▶ [How to complete this task] Whenever a line of the material contains the string "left", it should be copied.
•••••
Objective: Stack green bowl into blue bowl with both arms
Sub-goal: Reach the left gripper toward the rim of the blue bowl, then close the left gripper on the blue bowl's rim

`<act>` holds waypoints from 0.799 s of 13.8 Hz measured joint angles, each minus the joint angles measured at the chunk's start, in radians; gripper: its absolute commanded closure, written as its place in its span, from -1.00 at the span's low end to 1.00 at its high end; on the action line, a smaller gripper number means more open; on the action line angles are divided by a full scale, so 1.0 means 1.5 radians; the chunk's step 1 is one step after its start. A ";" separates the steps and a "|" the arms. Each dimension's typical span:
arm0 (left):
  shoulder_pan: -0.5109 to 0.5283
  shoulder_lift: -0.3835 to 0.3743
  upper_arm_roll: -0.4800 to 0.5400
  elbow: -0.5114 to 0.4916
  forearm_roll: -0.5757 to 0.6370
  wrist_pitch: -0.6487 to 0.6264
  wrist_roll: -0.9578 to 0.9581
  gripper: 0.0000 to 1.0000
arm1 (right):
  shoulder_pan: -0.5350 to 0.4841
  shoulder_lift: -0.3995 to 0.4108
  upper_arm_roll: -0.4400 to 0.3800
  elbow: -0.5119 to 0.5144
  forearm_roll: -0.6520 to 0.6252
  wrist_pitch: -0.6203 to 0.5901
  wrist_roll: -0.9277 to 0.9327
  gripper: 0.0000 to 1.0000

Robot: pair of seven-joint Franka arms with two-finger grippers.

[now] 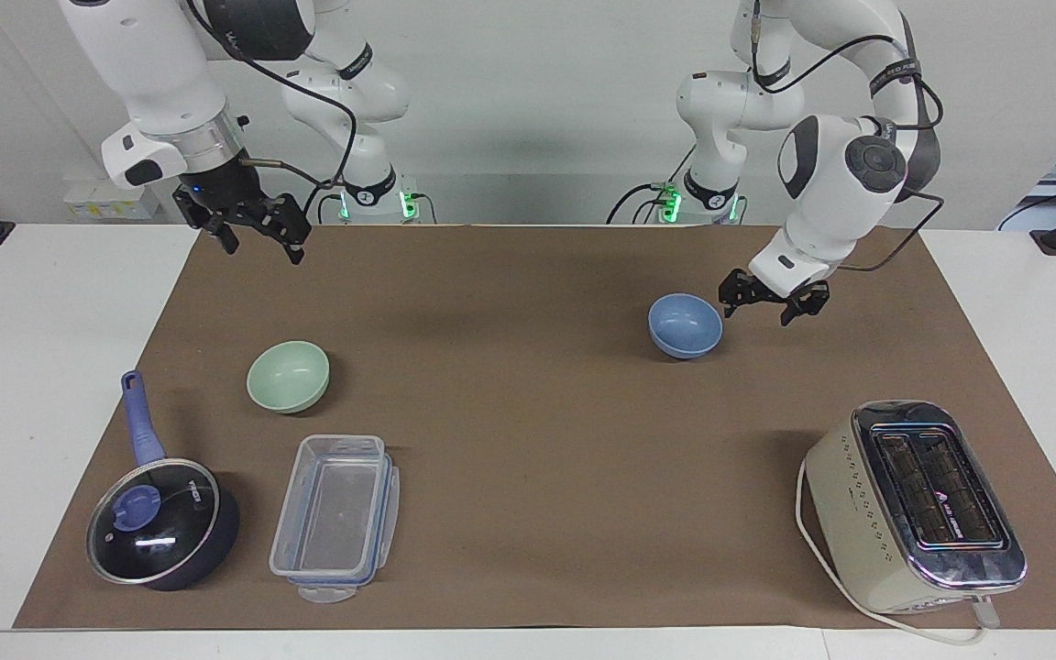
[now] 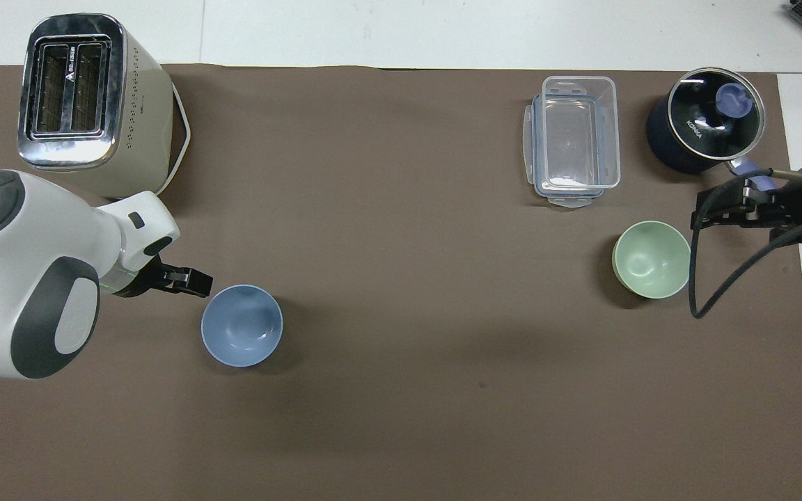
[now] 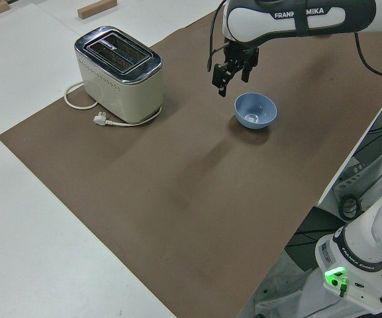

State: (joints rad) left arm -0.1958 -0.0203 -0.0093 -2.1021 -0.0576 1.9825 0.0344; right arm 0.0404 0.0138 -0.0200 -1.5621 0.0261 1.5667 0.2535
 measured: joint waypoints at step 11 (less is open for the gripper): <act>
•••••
▶ [Task output]
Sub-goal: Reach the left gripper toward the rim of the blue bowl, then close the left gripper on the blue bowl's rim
arm0 (left):
State: (joints rad) left arm -0.1958 -0.0203 -0.0093 -2.1021 -0.0576 1.9825 0.0344; right arm 0.0404 0.0138 -0.0200 -1.5621 0.0261 1.5667 0.2535

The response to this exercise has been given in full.